A l’issue de la campagne d’éradication de 2024, il faudra attendre deux ans sans détection d’animaux pour attester de la réussite de l’opération. Les spécialistes espèrent le retour des espèces d’oiseaux qui avaient cessé de nicher sur Amsterdam dans la prochaine décennie. La colonie d’Albatros à bec jaune sera particulièrement observée.

Une fois les espèces introduites éradiquées, «on va pouvoir voir l’impact du rat, prédateur et source pathogène. On ne sait pas si les rats sont porteurs du choléra aviaire et le transmettent aux oiseaux qu’ils mordent ou s’ils sont porteurs car ils mangent des oiseaux porteurs. Une colonie sans rat permettra également de tester la vraie efficacité du vaccin» contre cette maladie, espère le chercheur au CNRS en éco-épidémiologie Jérémy Tornos.

Vigilance accrue pendant les ravitaillements

L’ensemble de cette opération coûte «plus de deux millions d’euros», selon le directeur adjoint de la direction de l’environnement des Terres australes et antarctiques françaises, Clément Quetel. Mais ce dispositif «mobilise une équipe [pendant] des années. On ne peut pas les mener toutes de front», affirme le responsable. Bref, difficile de l’étendre.

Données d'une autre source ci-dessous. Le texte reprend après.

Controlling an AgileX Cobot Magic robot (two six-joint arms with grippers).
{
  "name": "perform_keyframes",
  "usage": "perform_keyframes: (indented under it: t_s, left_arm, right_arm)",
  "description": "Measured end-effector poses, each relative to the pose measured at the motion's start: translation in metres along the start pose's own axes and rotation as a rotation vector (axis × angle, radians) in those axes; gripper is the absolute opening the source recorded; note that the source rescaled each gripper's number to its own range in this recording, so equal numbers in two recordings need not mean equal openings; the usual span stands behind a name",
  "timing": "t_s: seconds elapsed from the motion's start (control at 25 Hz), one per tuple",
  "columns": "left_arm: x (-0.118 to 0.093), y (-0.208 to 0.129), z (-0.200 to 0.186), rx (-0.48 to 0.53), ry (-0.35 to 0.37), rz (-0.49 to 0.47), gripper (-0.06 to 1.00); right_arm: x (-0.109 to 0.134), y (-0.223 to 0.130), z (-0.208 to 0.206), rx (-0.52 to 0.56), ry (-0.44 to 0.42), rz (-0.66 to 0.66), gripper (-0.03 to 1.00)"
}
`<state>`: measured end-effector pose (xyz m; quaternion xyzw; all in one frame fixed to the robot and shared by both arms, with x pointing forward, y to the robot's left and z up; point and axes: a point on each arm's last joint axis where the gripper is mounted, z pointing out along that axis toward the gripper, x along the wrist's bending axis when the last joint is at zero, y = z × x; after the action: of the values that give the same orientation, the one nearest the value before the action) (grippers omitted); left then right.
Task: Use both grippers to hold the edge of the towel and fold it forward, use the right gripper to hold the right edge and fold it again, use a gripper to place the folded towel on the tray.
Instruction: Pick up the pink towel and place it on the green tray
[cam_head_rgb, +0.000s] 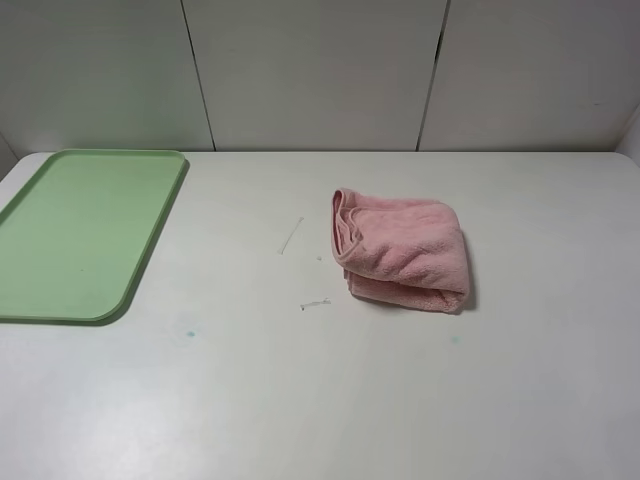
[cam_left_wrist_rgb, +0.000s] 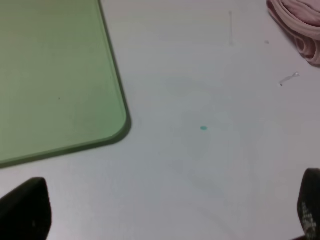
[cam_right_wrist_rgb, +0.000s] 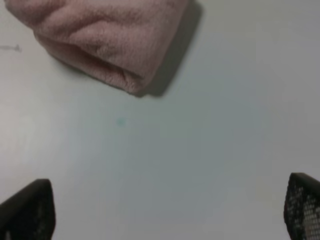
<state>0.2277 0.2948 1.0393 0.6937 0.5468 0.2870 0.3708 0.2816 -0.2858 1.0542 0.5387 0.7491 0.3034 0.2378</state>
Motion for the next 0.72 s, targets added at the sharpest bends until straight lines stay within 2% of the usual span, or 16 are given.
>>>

Sur l’île de Kerguelen, qui fait aussi partie de cette collectivité de l’océan Indien, «projeter l’éradication de la souris, présente quasiment partout, c’est juste impossible d’un point de vue matériel, financier, humain et logistique. Eradiquer le chat de Kerguelen, pas réalisable non plus à ce jour», souligne Clément QuetelDonc, plutôt que l’éradication, les autorités misent pour l’instant sur la «limitation» des espèces introduitesavec des actions ciblées «de piégeage et de tirs».

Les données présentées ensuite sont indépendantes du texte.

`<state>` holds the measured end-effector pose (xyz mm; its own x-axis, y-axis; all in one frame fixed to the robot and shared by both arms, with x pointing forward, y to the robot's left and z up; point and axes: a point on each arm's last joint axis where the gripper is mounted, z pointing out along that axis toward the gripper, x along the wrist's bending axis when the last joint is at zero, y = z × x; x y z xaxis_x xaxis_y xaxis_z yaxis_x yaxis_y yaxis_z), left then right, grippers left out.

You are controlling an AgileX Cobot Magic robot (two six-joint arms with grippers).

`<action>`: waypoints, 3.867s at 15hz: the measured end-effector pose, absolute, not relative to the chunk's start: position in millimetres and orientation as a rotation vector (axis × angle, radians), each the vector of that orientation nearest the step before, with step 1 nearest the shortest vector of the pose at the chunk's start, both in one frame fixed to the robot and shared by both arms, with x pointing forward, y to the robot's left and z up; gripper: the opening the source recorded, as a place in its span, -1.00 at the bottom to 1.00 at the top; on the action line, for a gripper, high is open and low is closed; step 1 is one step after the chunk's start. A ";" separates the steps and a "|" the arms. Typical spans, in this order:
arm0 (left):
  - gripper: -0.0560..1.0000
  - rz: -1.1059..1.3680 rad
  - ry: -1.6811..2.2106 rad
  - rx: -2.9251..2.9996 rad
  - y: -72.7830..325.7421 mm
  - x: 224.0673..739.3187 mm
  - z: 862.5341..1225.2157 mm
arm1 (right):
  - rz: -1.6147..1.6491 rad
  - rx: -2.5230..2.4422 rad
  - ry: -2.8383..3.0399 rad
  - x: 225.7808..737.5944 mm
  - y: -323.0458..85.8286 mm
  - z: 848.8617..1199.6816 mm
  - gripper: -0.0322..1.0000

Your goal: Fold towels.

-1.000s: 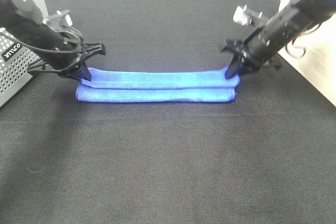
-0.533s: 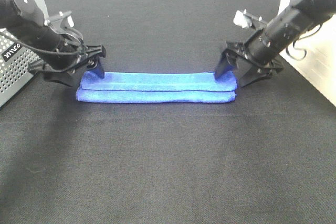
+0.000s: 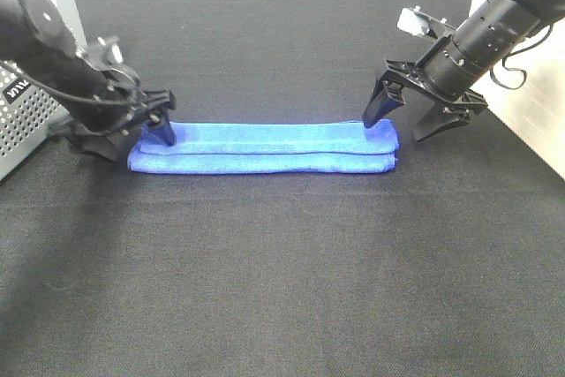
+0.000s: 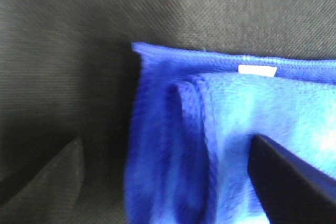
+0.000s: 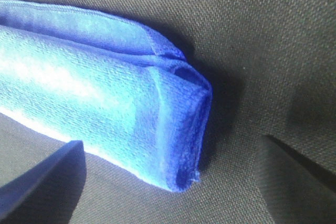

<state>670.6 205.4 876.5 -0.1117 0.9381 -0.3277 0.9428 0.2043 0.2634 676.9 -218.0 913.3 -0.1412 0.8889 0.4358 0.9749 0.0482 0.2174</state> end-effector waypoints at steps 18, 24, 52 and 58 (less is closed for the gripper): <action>-0.80 0.198 2.111 2.029 208.0 671.1 974.0 | -0.690 -1.930 -2.128 676.5 -218.0 913.2 0.65; -0.80 -0.004 1.865 1.993 94.8 661.1 1005.7 | -0.660 -1.959 -2.065 674.4 -217.4 913.1 0.65; 0.23 -0.123 1.895 1.876 118.7 731.2 995.2 | -1.045 -1.585 -1.703 663.4 -99.2 890.9 0.65; 0.23 -0.113 1.898 1.882 119.4 731.3 995.0 | -0.971 -1.604 -1.728 664.7 -111.4 869.9 0.65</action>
<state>731.3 119.4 995.0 0.0436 0.9258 -0.3755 0.9639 0.0598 0.2595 664.7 -111.4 869.9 -0.1058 0.5675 0.8166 0.9926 0.0108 0.1211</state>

La dernière difficulté réside dans la pérennisation du processus. Il ne faudrait pas qu’au prochain débarquement de navire, les rats fassent leur retour avec les bagages. Les quatre accostages annuels du Marion Dufresne, bateau français qui assure le ravitaillement des Terres australes et antarctiques françaises depuis la Réunion, sont particulièrement surveillés. Aucune trace de rongeurs n’a été trouvée sur l’embarcation depuis mi-2021, ce que les autorités portuaires voient comme un «bon signe» d’absence de retour des nuisibles.